* _WHAT THE EXERCISE ASKS_: Transcribe every entry word for word. Skip the pictures.

* _MATERIAL FOR THE TASK_:
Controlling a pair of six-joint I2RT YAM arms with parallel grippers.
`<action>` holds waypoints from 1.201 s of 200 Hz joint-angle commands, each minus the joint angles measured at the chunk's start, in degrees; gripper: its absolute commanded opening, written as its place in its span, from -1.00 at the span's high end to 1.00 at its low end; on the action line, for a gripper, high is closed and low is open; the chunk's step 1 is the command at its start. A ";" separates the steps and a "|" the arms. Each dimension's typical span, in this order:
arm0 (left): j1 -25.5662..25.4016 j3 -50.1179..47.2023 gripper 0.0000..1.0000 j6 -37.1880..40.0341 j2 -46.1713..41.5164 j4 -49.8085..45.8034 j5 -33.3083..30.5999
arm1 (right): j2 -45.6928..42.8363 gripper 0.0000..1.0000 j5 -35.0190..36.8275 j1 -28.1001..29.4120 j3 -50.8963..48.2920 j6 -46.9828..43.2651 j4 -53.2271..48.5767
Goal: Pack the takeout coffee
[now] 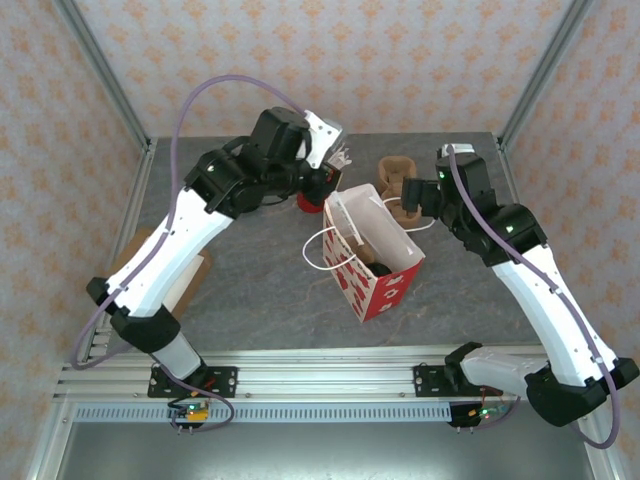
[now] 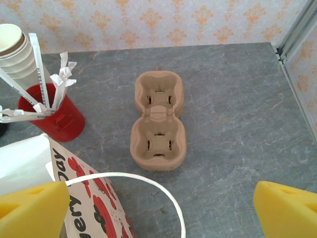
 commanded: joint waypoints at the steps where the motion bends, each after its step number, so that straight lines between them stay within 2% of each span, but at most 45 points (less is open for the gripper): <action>1: -0.66 3.35 1.00 1.05 3.71 0.45 -1.37 | -0.50 -0.91 -0.38 -0.26 -0.53 0.94 -0.83; 9: -0.78 3.99 1.00 0.87 5.11 0.82 -0.82 | -0.52 -0.91 -0.32 -0.25 -0.56 0.93 -1.00; 26: -1.15 4.69 0.87 0.87 8.14 1.13 -0.43 | -0.74 -0.91 -0.13 -0.25 -0.72 0.94 -1.24; 70: -1.18 8.89 0.19 1.63 11.94 -3.11 -0.97 | -1.38 -0.91 -0.77 -0.23 -0.62 0.73 -1.89; 98: -0.36 6.88 0.01 1.88 6.71 -2.41 -4.62 | -3.97 -0.86 -11.67 0.17 -1.78 -1.29 1.23; 116: 2.26 -1.16 -0.01 -0.28 -0.68 0.68 -7.99 | -6.54 -0.82 -18.18 2.26 -4.14 -2.06 5.92; 136: 8.81 -15.78 -0.10 -6.56 -12.01 5.50 -10.46 | -7.97 -0.81 -23.03 7.47 -5.98 -3.89 10.81; 159: 20.18 -33.45 -0.18 -15.60 -24.47 9.79 -11.84 | -6.66 -0.81 -24.04 14.09 -6.72 -6.64 14.97; 176: 28.55 -43.77 -0.19 -20.33 -30.28 10.18 -12.16 | -4.20 -0.81 -25.03 16.45 -6.63 -7.51 17.29; 214: 44.63 -57.12 -0.24 -25.86 -31.49 11.36 -13.46 | -2.96 -0.81 -28.82 17.08 -8.17 -7.97 22.69; 240: 49.78 -63.47 -0.29 -28.72 -29.16 14.23 -16.82 | -4.36 -0.82 -29.44 17.06 -9.52 -8.20 24.53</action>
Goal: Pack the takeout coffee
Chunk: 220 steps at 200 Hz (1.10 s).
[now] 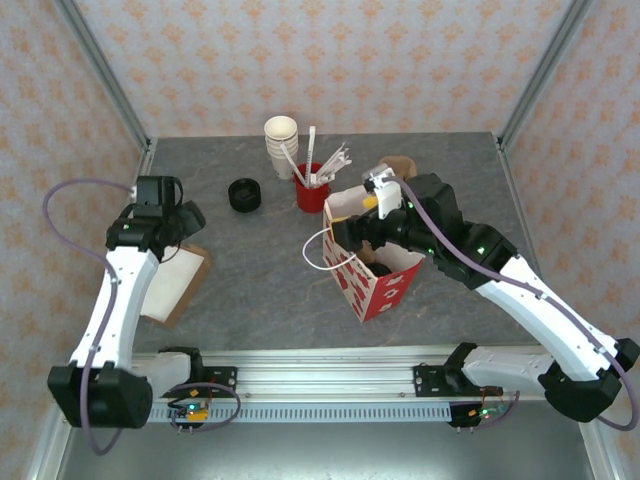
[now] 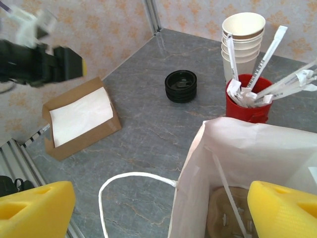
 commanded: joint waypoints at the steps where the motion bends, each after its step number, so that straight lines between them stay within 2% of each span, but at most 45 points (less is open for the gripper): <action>1: 3.48 -4.47 -0.29 -5.20 1.01 3.61 -4.61 | -2.28 -0.82 -2.18 0.38 -1.05 -1.35 5.22; 21: 4.63 -8.88 -0.36 -6.23 2.98 5.66 -8.02 | -2.77 -0.83 -2.35 0.38 -1.85 -1.29 5.58; 55: 7.47 -13.05 -0.38 -5.94 8.36 9.62 -8.04 | -2.87 -0.83 -2.51 0.38 -2.42 -0.72 6.12; 95: 10.75 -13.50 -0.38 -4.68 14.73 11.93 -5.35 | -2.80 -0.83 -2.02 0.39 -2.58 -0.61 6.12; 144: 11.18 -14.12 -0.38 -4.29 20.65 15.91 -1.03 | -1.38 -0.84 -2.27 0.38 -2.07 -0.48 5.94; 190: 11.39 -14.95 -0.32 -4.44 24.15 18.39 0.61 | -0.77 -0.84 -2.04 0.38 -1.91 -0.59 4.98; 220: 11.62 -16.07 -0.15 -4.13 24.57 19.35 0.61 | -0.50 -0.84 -1.88 0.38 -1.77 -0.51 4.56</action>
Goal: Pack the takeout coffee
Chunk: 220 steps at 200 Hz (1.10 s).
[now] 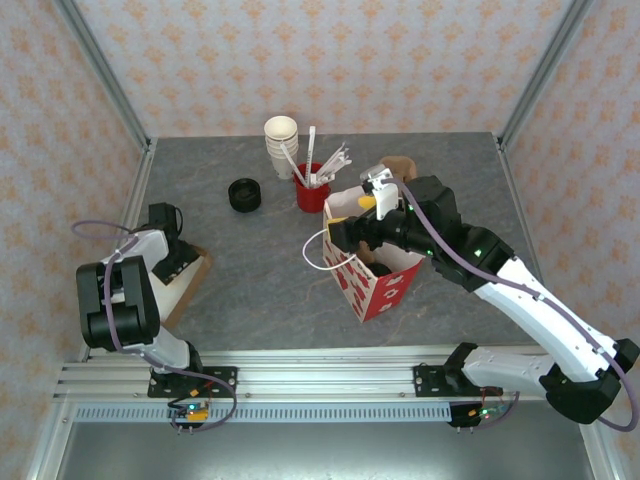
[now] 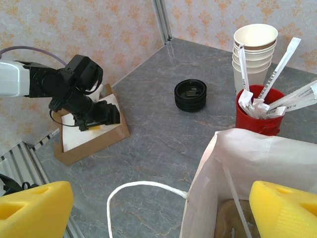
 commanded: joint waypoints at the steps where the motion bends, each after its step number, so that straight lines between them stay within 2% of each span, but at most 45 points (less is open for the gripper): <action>1: 0.73 -1.46 -0.15 0.69 0.35 1.84 0.31 | 0.09 -0.84 -0.32 0.38 0.48 -0.18 0.58; 119: 1.26 -1.71 0.35 1.49 -4.31 1.09 -1.23 | 2.11 -0.84 -1.31 0.38 1.41 0.39 -0.58; 181: 1.26 -1.58 0.37 1.84 -7.77 -0.16 -3.03 | 2.55 -0.84 -1.62 0.38 1.58 0.74 -0.58; 220: 1.26 -1.64 0.62 1.84 -7.68 -0.01 -2.64 | 2.81 -0.84 -1.72 0.40 1.56 0.95 -0.67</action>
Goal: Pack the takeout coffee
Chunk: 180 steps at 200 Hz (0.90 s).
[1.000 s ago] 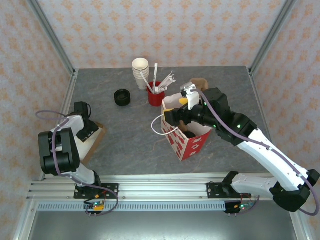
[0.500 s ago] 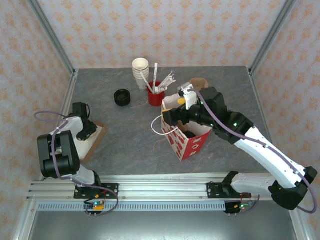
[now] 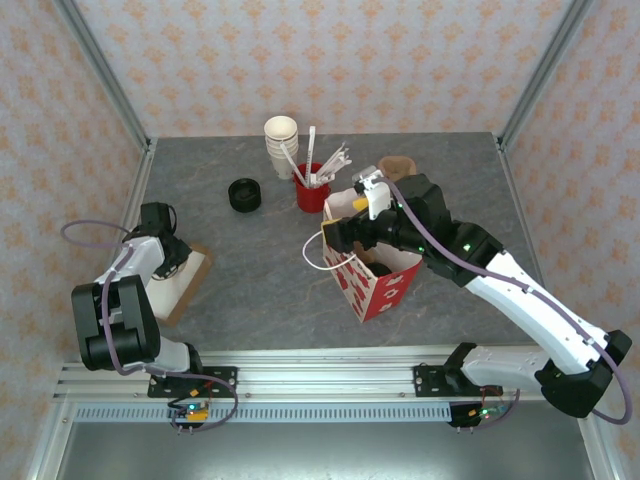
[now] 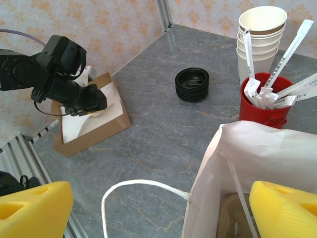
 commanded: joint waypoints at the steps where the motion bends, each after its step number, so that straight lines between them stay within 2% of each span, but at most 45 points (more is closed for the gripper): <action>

* _WRITTEN RESPONSE_:
Controlling a pair of six-joint I2RT YAM arms with parallel grippers.
`<action>` holds waypoints from 1.201 s of 200 Hz joint-angle commands, each minus the joint angles measured at the chunk's start, in degrees; gripper: its absolute commanded opening, written as its place in its span, from -1.00 at the span's high end to 1.00 at its low end; on the action line, for a gripper, high is closed and low is open; the chunk's step 1 is the command at its start. A ";" separates the steps and a "|" the arms. Each dimension's typical span, in this order:
arm0 (left): j1 -25.5662..25.4016 j3 -50.1179..47.2023 gripper 0.0000..1.0000 j6 -37.1880..40.0341 j2 -46.1713..41.5164 j4 -49.8085..45.8034 j5 -33.3083..30.5999
arm1 (right): j2 -45.6928..42.8363 gripper 0.0000..1.0000 j5 -35.0190..36.8275 j1 -28.1001..29.4120 j3 -50.8963..48.2920 j6 -46.9828..43.2651 j4 -53.2271..48.5767
Goal: Pack the takeout coffee
[now] 
[now] 
 commanded: joint waypoints at the steps where the motion bends, each after its step number, so that straight lines between them stay within 2% of each span, but at most 45 points (less is open for the gripper): <action>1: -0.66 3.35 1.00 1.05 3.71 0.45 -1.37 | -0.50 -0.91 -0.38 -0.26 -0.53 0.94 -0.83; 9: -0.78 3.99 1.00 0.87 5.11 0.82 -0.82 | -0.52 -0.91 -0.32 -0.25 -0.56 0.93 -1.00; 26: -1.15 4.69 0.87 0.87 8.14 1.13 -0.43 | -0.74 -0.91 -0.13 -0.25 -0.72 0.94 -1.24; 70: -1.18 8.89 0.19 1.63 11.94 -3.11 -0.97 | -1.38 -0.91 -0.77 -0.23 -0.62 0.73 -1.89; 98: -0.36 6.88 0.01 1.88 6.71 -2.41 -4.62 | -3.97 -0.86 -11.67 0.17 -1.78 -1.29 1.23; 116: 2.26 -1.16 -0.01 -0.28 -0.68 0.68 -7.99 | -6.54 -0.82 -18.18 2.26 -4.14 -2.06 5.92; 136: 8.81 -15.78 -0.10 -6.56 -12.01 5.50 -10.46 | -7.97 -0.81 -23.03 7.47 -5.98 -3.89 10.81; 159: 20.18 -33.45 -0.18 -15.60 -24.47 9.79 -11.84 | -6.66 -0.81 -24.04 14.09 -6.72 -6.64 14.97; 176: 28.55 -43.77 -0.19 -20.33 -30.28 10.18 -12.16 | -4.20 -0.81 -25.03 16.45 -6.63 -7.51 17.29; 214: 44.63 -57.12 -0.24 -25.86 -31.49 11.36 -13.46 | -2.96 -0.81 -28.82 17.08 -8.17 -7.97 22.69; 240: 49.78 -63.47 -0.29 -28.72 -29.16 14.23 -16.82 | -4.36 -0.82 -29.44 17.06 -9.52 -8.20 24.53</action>
Goal: Pack the takeout coffee
Chunk: 220 steps at 200 Hz (1.10 s).
[now] 
[now] 
 commanded: joint waypoints at the steps where the motion bends, each after its step number, so that straight lines between them stay within 2% of each span, but at most 45 points (less is open for the gripper): <action>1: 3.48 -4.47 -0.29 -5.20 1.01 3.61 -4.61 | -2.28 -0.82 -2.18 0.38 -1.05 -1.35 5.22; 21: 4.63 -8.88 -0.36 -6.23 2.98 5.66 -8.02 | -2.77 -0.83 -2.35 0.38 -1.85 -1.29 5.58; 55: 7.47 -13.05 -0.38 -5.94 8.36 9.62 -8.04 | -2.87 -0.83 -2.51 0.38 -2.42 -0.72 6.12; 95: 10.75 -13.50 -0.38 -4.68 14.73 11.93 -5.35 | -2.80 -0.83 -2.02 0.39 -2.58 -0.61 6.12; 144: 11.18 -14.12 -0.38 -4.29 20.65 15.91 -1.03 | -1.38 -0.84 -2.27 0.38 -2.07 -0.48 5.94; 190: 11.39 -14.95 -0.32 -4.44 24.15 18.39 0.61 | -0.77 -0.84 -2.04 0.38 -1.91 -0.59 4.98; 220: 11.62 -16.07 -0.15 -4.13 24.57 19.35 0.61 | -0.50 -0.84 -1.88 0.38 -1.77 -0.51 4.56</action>
Goal: Pack the takeout coffee
Chunk: 220 steps at 200 Hz (1.10 s).
[now] 
[now] 
 commanded: joint waypoints at the steps where the motion bends, each after its step number, so that straight lines between them stay within 2% of each span, but at most 45 points (less is open for the gripper): <action>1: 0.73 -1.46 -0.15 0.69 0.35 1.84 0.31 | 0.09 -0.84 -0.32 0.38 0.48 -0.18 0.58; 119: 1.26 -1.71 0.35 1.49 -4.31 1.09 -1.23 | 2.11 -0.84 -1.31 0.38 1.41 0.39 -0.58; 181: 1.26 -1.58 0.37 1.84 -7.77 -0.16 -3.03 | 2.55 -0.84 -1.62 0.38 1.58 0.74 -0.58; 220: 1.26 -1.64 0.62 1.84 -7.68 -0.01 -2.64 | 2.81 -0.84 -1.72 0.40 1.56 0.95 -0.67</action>
Goal: Pack the takeout coffee
Chunk: 180 steps at 200 Hz (0.90 s).
[1.000 s ago] 
[0.500 s ago] 
[now] 
[now] 
 commanded: joint waypoints at the steps where the motion bends, each after its step number, so that straight lines between them stay within 2% of each span, but at most 45 points (more is closed for the gripper): <action>

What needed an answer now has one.